Si je parle un peu plus de la forme, plus que le fond, je pourrais dire quelques trucs. En premier, rendu au milieu du livre, je pensais que j’approchais de la fin. Le livre était à mes yeux très, très long, mais c’était également à mes yeux, une très bonne chose ! Je n’avais pas envie que leur histoire s’arrête à la dernière page, donc ça m’ait plu. En revanche, pour certains qui ne sont pas fan de romance contemporaine, j’ai peut-être peur que vous trouviez l’histoire trainée un peu en longueur. Quant à l’anglais, thank you lord jesus. La bilingue en moi qui vis autour de l’anglais à longueur de journée, j’ai adoré le mélange de mes mondes. Je l’avoue, quand les dialogues commençaient en anglais, je lisais la suite dans la même langue dans ma tête. J’ai vraiment eu l’impression en lisant d’être dans mon élément. Un livre parfait pour moi dans ses moindres détails. Des prénoms, aux caractéristiques, aux éléments descriptifs, aux lieux, etc. Elles, est littéralement une version littéraire du plus grand rêve de ma vie. Limit creepy, I have to admit.


Je crois que le seul détail qui m’a déplu de tout le roman c’est le « I love you, but I can’t, but don’t go, stay, but go home, you have to, but I love you, I cannot live without you ». Je sais, je sais, c’est un peu le but de la romance, mais quelquefois, j’étais comme « arg » quand je lisais. En haut de la page, James hurle à Cassie de partir et au bas de cette même page, il la supplie de ne pas partir. Décide-toi mon homme !

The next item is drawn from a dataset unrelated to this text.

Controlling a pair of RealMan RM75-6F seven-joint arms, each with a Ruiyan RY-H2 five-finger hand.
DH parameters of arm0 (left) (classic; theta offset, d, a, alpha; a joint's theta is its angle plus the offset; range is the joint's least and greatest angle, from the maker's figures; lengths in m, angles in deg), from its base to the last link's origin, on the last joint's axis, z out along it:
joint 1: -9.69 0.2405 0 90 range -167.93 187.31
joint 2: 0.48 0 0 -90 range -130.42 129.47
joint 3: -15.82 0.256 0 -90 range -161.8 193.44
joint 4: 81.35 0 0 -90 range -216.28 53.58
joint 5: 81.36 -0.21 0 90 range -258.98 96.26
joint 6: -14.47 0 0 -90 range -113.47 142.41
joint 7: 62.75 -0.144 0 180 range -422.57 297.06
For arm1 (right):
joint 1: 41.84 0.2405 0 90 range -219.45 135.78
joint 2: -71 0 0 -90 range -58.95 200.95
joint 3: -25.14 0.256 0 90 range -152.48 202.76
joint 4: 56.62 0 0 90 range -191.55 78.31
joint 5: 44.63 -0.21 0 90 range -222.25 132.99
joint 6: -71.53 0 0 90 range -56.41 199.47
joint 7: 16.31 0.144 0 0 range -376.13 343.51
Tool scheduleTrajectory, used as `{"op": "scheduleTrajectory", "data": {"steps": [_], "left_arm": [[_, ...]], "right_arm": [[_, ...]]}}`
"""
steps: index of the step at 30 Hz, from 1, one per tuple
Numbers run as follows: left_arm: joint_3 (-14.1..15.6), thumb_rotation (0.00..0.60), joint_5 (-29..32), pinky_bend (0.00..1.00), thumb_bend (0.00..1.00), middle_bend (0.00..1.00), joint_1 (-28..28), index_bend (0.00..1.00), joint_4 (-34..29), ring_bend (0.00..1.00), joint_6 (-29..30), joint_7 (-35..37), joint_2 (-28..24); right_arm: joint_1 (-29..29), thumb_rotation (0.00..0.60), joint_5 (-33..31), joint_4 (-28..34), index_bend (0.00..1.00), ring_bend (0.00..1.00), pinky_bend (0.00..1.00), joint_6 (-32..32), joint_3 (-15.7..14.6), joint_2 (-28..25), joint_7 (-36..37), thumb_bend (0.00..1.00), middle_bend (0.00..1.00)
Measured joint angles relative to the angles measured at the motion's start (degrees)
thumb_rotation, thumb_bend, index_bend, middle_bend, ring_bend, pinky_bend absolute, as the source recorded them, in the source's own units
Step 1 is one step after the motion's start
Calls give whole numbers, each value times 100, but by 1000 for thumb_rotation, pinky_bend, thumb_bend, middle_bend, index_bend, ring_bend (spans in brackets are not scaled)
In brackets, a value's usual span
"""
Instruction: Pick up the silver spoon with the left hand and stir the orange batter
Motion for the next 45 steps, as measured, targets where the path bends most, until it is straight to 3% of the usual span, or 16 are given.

Je comprends qu’il a un conflit interne entre la petite-amie qu’il a tuée accidentellement et la fille de Montréal qui apparaît out of nowhere avec des hanches divines et des lèvres sucrées, mais Bon Dieu Jamie ! Heureusement que Rachel est là pour claquer des doigts devant sa face, le ramener à la réalité !


Également, Cassie est un petit peu trop vite sur le pardon, mais ça me va ! Parce que, hello, t’as la chance d’avoir un vrai scottish man dans ton lit, tu lui pardonnes même de mettre du lait dans son thé, j’te le garanti !


Bref, en général, un coup de cœur. J’ai passé un excellent moment à lire ce roman, je n’ai aucun regret de l’avoir acheté et je le conseille à tous ! Dans ma bibliothèque, il va prendre une place à côté d’Harry Potter et ceux qui me connaissent savent l’honneur que c’est ! C’était ça ou l’encadrer. En plus la couverture du livre matche avec la peinture sur mon mur. He he.